‘Kun jij je er eigenlijk nog iets van herinneren, mam?’ Zoon en ik liepen samen naar school, tussen ons in zwaaide een weekendtas heen en weer. Vandaag was dé dag voor hem, hij ging op kamp met groep 8.
In gedachten ging ik terug in de tijd en zag het zo weer voor me.
De lange fietstocht naar Den Helder, slingeren in slakkengang. De plagerijtjes onderweg, en de valpartij van Mark in de paardenpoep. We stapten blauw van de lach op de boot naar Texel.
Onze eerste zelfgemaakte pasta (macaroni noemden we dat toen), totaal mislukt maar o zo lekker.

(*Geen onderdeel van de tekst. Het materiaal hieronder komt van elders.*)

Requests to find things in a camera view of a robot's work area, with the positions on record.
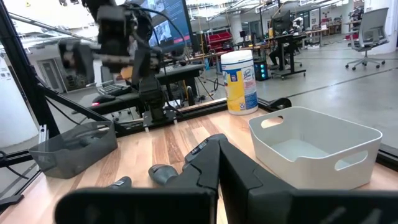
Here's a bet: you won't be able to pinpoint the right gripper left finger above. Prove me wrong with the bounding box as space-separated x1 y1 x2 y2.
54 138 221 224

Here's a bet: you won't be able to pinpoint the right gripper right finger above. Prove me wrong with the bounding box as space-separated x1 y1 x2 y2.
218 139 398 224

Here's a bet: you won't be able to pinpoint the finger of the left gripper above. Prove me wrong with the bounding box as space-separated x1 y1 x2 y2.
98 30 116 74
115 30 134 74

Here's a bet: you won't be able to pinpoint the dark grey travel bottle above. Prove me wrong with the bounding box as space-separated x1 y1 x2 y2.
106 175 132 190
148 164 180 187

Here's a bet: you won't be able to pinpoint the black keyboard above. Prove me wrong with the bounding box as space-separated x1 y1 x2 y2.
97 82 133 96

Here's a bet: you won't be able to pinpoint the black computer mouse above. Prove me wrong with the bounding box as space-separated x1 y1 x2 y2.
91 94 117 105

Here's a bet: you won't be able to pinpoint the white plastic bin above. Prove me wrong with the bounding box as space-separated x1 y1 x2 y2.
248 106 383 190

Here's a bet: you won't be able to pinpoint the large blue-screen monitor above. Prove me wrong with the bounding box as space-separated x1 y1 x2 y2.
136 0 195 54

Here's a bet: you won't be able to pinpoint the dark operator desk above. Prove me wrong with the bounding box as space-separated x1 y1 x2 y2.
88 63 206 116

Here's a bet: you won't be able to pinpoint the dark grey plastic bin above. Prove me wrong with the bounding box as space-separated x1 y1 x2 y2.
29 120 119 180

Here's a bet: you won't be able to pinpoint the red storage bin rack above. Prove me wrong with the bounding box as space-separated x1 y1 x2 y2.
205 30 234 54

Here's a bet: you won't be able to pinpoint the yellow white wipes canister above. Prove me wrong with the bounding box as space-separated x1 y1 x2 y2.
220 49 259 116

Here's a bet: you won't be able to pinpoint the computer tower green lights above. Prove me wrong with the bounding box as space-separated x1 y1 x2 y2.
253 60 271 82

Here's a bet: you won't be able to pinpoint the person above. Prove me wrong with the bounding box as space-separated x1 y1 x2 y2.
267 39 296 70

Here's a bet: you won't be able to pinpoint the black background monitor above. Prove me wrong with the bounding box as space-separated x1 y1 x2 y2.
271 11 293 35

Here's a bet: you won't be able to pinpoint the black standing desk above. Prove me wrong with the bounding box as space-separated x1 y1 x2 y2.
270 32 308 79

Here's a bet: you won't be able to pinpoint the grey office chair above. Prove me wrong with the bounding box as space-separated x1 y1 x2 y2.
344 7 390 72

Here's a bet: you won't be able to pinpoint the black curved bracket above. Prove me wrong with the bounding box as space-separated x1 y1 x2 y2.
268 96 293 112

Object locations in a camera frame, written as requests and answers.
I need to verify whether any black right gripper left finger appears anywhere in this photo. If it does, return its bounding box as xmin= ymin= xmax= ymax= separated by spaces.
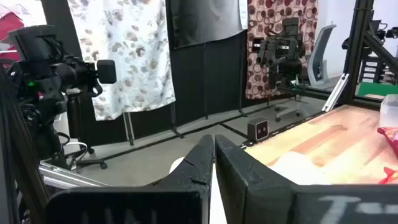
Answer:
xmin=45 ymin=134 xmax=216 ymax=224

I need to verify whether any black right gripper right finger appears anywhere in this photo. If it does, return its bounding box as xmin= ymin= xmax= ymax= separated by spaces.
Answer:
xmin=215 ymin=134 xmax=398 ymax=224

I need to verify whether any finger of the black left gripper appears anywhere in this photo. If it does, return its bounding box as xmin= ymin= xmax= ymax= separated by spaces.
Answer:
xmin=256 ymin=37 xmax=271 ymax=67
xmin=297 ymin=36 xmax=306 ymax=60

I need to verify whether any red beef ramen pack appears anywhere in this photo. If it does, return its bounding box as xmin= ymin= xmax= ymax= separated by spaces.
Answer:
xmin=377 ymin=126 xmax=398 ymax=156

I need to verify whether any grey office chair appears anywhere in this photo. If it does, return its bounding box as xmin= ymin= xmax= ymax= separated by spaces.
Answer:
xmin=275 ymin=24 xmax=337 ymax=123

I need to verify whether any black partition screen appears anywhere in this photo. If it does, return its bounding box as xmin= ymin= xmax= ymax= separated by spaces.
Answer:
xmin=40 ymin=0 xmax=249 ymax=147

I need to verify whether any silver aluminium extrusion bar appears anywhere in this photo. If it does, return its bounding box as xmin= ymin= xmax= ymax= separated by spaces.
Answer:
xmin=39 ymin=161 xmax=109 ymax=191
xmin=322 ymin=73 xmax=351 ymax=113

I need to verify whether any black swivel chair base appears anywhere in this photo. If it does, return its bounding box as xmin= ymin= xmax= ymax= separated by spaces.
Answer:
xmin=76 ymin=148 xmax=108 ymax=170

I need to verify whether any dark grey hanging cloth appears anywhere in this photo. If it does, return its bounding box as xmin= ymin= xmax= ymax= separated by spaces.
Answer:
xmin=170 ymin=0 xmax=248 ymax=49

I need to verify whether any black small-parts drawer cabinet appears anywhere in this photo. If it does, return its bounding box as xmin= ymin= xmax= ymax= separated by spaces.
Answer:
xmin=360 ymin=55 xmax=388 ymax=84

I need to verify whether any white floral cloth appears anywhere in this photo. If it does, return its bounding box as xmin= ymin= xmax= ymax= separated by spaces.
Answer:
xmin=67 ymin=0 xmax=177 ymax=121

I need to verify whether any red fabric panel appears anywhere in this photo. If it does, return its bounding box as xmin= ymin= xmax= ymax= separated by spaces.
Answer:
xmin=0 ymin=12 xmax=25 ymax=62

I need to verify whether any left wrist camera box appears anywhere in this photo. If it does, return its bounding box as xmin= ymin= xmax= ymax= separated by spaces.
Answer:
xmin=281 ymin=17 xmax=301 ymax=37

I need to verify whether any small black table camera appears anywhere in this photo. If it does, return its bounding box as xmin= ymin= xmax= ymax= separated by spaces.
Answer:
xmin=248 ymin=117 xmax=270 ymax=142

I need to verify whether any white cable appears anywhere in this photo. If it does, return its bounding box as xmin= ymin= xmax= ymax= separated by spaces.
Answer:
xmin=63 ymin=141 xmax=90 ymax=158

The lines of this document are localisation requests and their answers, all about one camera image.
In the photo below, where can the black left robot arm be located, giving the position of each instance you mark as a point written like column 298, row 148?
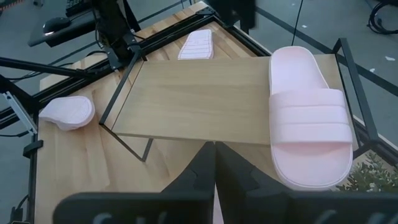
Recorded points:
column 112, row 25

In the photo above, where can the pink foam slide sandal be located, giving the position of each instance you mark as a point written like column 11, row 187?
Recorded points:
column 196, row 46
column 68, row 112
column 308, row 118

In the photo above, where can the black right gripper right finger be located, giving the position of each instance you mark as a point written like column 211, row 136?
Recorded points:
column 236, row 177

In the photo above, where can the black keyboard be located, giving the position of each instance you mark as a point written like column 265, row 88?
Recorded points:
column 76, row 6

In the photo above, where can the green potted plant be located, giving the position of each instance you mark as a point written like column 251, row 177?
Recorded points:
column 373, row 177

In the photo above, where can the black frame strut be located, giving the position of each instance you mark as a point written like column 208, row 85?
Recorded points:
column 46, row 67

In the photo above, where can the black computer mouse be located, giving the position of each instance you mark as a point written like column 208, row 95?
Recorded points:
column 56, row 25

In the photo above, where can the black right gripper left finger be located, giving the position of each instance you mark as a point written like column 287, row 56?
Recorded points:
column 199, row 177

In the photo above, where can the black clamp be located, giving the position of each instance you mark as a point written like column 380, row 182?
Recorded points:
column 32, row 147

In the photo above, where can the silver aluminium bracket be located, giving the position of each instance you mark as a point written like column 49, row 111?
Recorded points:
column 18, row 112

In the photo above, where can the black-framed wooden shelf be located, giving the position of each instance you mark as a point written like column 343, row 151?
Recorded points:
column 202, row 99

De stiekeme – dachten wij – nachtelijke expedities naar de andere slaapkamer.
De tandpasta-experimenten en de kussengevechten. En natuurlijk de afsluitende bonte avond, waarop we voor het eerst schuifelden.
Ik dacht eraan hoe groot we ons toen voelden.
‘Ik heb ontzettend veel lol gehad op kamp,’ zei ik.
‘Weet je wat wij van plan zijn, mam? O nee, laat maar.’ Hij lachte geheimzinnig. ‘Dat vertel ik wel als we terug zijn.’
Ik keek naar hem en zag de wereld aan zijn voeten. Veel plezier op kamp, jongen. Tot vrijdag.